Cette situation insupportable ne doit rien à de prétendues lois économiques auxquelles il serait impossible d’échapper. Les lois de l'économie ne relèvent d’aucune fatalité, elles obéissent au rapport de force entre les classes, et ce n’est que tant que la bourgeoisie et ses Etats disposeront d’un rapport de force favorable qu’ils pourront nous imposer leur loi, nous entraîner dans leur effondrement.

Prendre nos affaires en main, imposer notre contrôle sur la société

Les conditions sociales insupportables que subissent travailleurs, femmes, jeunes du monde entier suscitent des vagues de révolte. La mondialisation de la contestation sociale, la soif de droits démocratiques, d’avoir les moyens de vivre dignement, répond à l’aggravation de l’offensive du capitalisme mondialisé. Elle ne peut que s’accentuer avec les conséquences de la crise actuelle.

La clé de l’inversion du rapport de force social se trouve dans cette contestation sociale mondialisée. Elle seule, si elle se donne un programme, une coordination pour ses luttes, peut mettre un coup d’arrêt à la mécanique infernale du capitalisme en faillite. Cela implique en finir avec le pillage des richesses sociales par une poignée de parasites, prendre le contrôle de l’économie afin qu’elle remplisse enfin sa fonction première : assurer à l’ensemble de l’humanité ses moyens de subsistance de façon équitable et dans le respect des équilibres écologiques.
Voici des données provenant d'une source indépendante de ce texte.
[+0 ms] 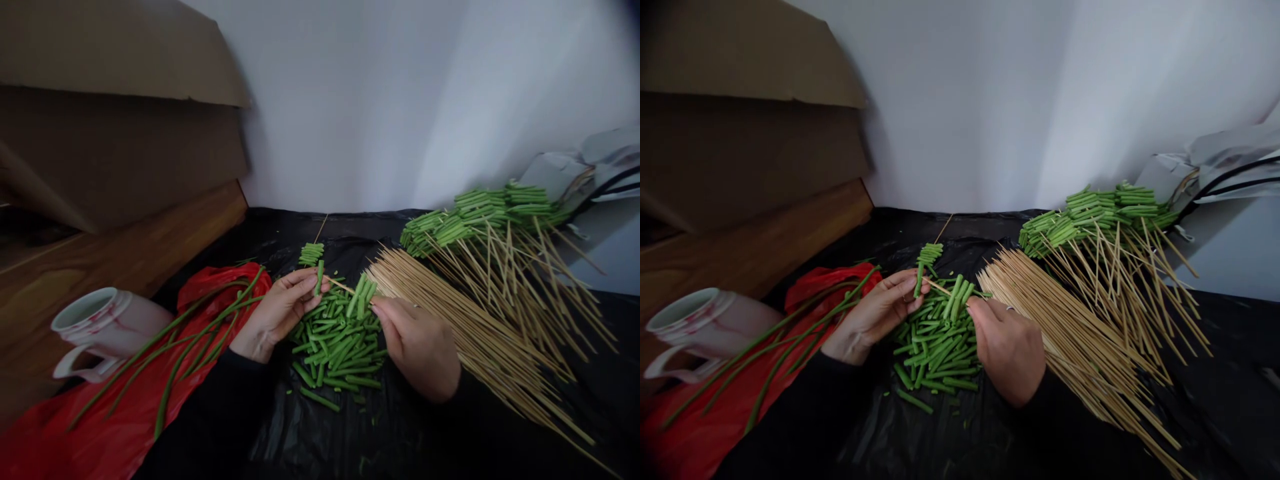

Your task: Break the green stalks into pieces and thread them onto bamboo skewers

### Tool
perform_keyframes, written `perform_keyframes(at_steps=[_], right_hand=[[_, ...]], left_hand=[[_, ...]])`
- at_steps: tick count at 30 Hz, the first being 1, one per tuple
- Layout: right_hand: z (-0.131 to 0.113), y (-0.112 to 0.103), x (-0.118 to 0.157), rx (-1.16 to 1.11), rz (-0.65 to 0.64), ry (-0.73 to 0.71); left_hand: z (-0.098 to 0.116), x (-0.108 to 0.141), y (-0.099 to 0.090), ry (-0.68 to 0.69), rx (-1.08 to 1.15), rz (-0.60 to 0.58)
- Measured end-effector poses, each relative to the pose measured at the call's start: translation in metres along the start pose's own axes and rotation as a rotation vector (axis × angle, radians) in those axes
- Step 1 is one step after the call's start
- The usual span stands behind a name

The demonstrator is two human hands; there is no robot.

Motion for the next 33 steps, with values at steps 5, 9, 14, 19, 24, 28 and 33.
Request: perform_keyframes(at_steps=[5,9,14,19,24,28,33], right_hand=[[-0.0019,0.0012,0.0019,0.005,-0.011,-0.022],[-0.0016,0.0018,0.0023,0.017,-0.022,-0.032],[-0.0012,0.002,0.0019,0.02,-0.019,-0.029],[-0.0018,0.0023,0.0026,0.014,-0.015,-0.03],[-0.0027,0.0032,0.0039,0.044,-0.021,-0.028],[-0.0045,0.0038,0.0043,0.058,-0.026,-0.047],[-0.0052,0.0062,0.0069,0.068,-0.047,-0.04]], left_hand=[[-0.0014,-0.0015,-0.0019,-0.007,0.036,0.045],[-0.0016,-0.0014,-0.0012,-0.008,0.038,0.066],[-0.0019,-0.0006,0.0004,-0.001,0.028,0.053],[-0.0018,-0.0007,-0.0004,0.005,-0.008,0.048],[-0.0003,-0.0007,0.0,0.032,-0.058,0.048],[-0.001,-0.0009,0.0013,0.056,-0.088,0.031],[-0.0039,-0.0014,0.0018,0.075,-0.155,0.072]])
Point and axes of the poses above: each hand's wrist, its own x-axis away from the middle knuckle, its own y-axis out of the palm, z = x × y, the point moved 5 cm from there along -x, towards the middle knuckle, and after that the axes turned 8 degrees about -y, right-handed, at the moved point
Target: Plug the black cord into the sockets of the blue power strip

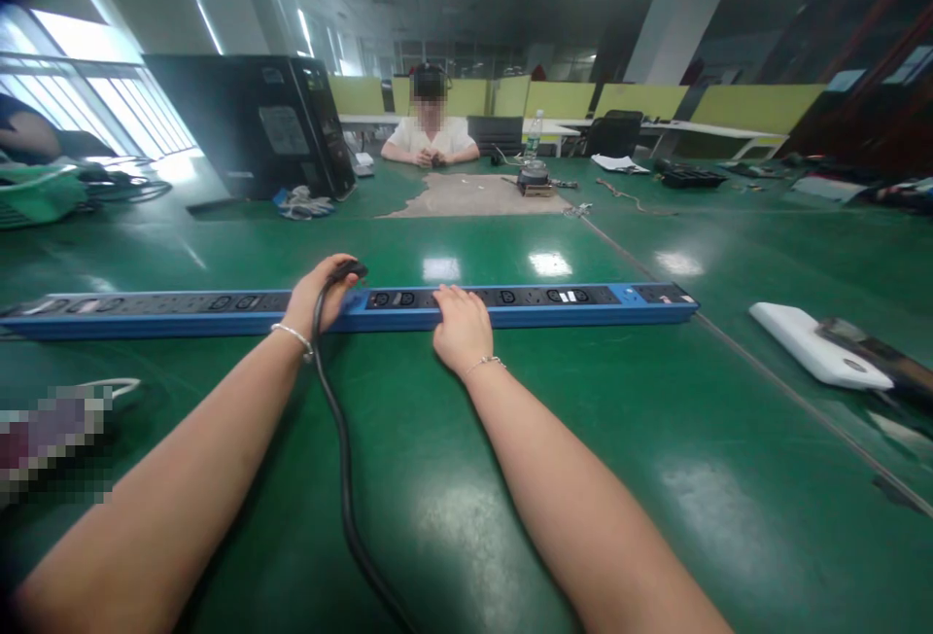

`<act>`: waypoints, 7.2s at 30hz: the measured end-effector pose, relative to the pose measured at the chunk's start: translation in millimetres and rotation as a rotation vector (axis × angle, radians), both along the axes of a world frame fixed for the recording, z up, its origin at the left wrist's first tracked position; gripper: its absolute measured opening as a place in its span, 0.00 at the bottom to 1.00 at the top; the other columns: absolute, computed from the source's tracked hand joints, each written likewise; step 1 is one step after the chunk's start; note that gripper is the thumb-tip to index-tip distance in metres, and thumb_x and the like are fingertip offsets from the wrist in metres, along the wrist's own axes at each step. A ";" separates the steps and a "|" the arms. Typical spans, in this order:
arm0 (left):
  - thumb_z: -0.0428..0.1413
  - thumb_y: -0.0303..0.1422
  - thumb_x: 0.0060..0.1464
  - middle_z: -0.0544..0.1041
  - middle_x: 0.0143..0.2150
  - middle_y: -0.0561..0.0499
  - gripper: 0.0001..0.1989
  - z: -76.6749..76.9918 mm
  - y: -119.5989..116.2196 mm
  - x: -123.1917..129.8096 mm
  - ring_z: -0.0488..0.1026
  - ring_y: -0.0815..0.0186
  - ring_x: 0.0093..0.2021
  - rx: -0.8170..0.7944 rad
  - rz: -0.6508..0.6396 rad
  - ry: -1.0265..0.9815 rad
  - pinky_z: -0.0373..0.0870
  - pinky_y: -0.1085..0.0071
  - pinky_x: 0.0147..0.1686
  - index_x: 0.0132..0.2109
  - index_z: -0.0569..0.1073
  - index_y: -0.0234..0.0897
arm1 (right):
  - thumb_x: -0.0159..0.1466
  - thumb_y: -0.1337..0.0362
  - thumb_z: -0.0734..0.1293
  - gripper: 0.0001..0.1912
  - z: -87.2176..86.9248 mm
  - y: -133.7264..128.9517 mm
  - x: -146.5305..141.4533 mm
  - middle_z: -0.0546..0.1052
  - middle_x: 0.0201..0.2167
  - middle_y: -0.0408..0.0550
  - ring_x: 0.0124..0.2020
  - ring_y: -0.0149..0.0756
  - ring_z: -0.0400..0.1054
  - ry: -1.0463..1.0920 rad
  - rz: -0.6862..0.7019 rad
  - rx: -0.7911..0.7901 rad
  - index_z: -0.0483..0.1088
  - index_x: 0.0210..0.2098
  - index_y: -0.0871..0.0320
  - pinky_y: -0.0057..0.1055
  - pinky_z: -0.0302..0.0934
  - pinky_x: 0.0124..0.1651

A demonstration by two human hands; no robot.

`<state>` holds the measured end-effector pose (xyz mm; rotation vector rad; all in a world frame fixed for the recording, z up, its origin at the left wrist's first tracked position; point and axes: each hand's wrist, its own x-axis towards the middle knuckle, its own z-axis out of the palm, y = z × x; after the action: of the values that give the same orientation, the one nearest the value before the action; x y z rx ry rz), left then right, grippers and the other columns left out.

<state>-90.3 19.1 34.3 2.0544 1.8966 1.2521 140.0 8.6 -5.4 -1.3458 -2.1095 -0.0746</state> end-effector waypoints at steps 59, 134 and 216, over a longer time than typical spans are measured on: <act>0.49 0.42 0.54 0.76 0.48 0.45 0.21 -17.8 -36.1 -113.1 0.73 0.55 0.48 -0.051 0.277 0.125 0.65 0.61 0.50 0.52 0.70 0.40 | 0.54 0.74 0.58 0.26 0.1 2.2 1.7 0.69 0.56 0.50 0.59 0.41 0.60 -0.022 0.019 0.021 0.69 0.52 0.61 0.43 0.48 0.63; 0.54 0.40 0.55 0.77 0.47 0.50 0.17 12.6 -20.8 49.5 0.73 0.61 0.47 -0.019 -0.042 0.155 0.66 0.67 0.48 0.51 0.71 0.44 | 0.56 0.75 0.56 0.27 -1.7 4.2 6.6 0.67 0.58 0.55 0.61 0.43 0.55 0.042 -0.189 -0.014 0.65 0.54 0.65 0.43 0.43 0.63; 0.56 0.47 0.51 0.73 0.52 0.38 0.28 -31.1 -4.1 75.1 0.68 0.54 0.54 -0.005 -0.135 0.471 0.61 0.59 0.55 0.54 0.65 0.36 | 0.57 0.64 0.61 0.18 10.5 21.3 123.6 0.78 0.41 0.52 0.42 0.39 0.73 0.599 -0.322 0.236 0.75 0.43 0.62 0.37 0.65 0.49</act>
<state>-15.2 15.0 3.2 2.6002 1.8701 0.7793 263.5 29.9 5.1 -1.3447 -1.3388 -0.0441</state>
Au cours de presque un demi-siècle, la mondialisation de l’économie a mis en place une structuration de la production des biens et services articulée autour d’un peu plus d’une centaine de grandes multinationales. Elles celles-ci mettent en œuvre des milliers d’autres entreprises, filiales, sous-traitants – qui peuvent être eux aussi des multinationales -, dans des « chaînes de valeur » qui fédèrent le travail collectif de centaines de milliers de travailleurs et qui en sont par ailleurs le produit. Les perversions bien réelles du fonctionnement de ces chaînes de valeur ne résident pas dans leur existence, pas plus qu’elle ne seraient éliminées par de prétendues « relocalisations » qui n’ont de chance de se produire que si elles répondent aux intérêts immédiats des patrons. Elles viennent de leur soumission aux intérêts des holdings financières qui les dirigent et en accaparent les profits. Mettre fin à leurs perversions, c’est en exproprier les actionnaires, les socialiser sous le contrôle de leurs travailleurs et de la population, à commencer par celles des secteurs clés de l’économie sur lesquels repose la satisfaction des besoins les plus immédiats : santé, industrie pharmaceutique, énergie, transports, agro-alimentaire…

Les activités économiques ne se résument pas aux réseaux d’entreprises liées aux multinationales. Il existe en France, en plus des petites entreprises agricoles, plus de 3,5 millions de travailleurs indépendants, 634 000 petits commerces employant 3,5 millions de personnes, dont 3 millions de salariés, 1,3 millions d’entreprises artisanales (2,9 millions d’emplois dont 2,1 millions de salariés) assurant des services socialement indispensables. Il est prioritaire de leur permettre de survivre à la crise et d’assurer un revenu à tous les  travailleurs.

Contrôler l’économie, c’est contrôler la circulation des capitaux. Cela implique l’expropriation des banques privées, leur regroupement dans un monopole public bancaire et de crédit, sous le contrôle de la population. C’est une mesure indispensable pour en finir avec la fuite en avant vers un endettement sans fin, en annulant les dettes en cours, en mettant en place un service de crédit bon marché pour les petits producteurs, fermiers, artisans, petits commerçants. Accompagné de la fermeture des bourses et autres marchés financiers, c’est le seul moyen qui permette d’orienter les investissements, sous le contrôle d’une planification démocratique, vers les productions indispensables à la satisfaction des besoins sociaux.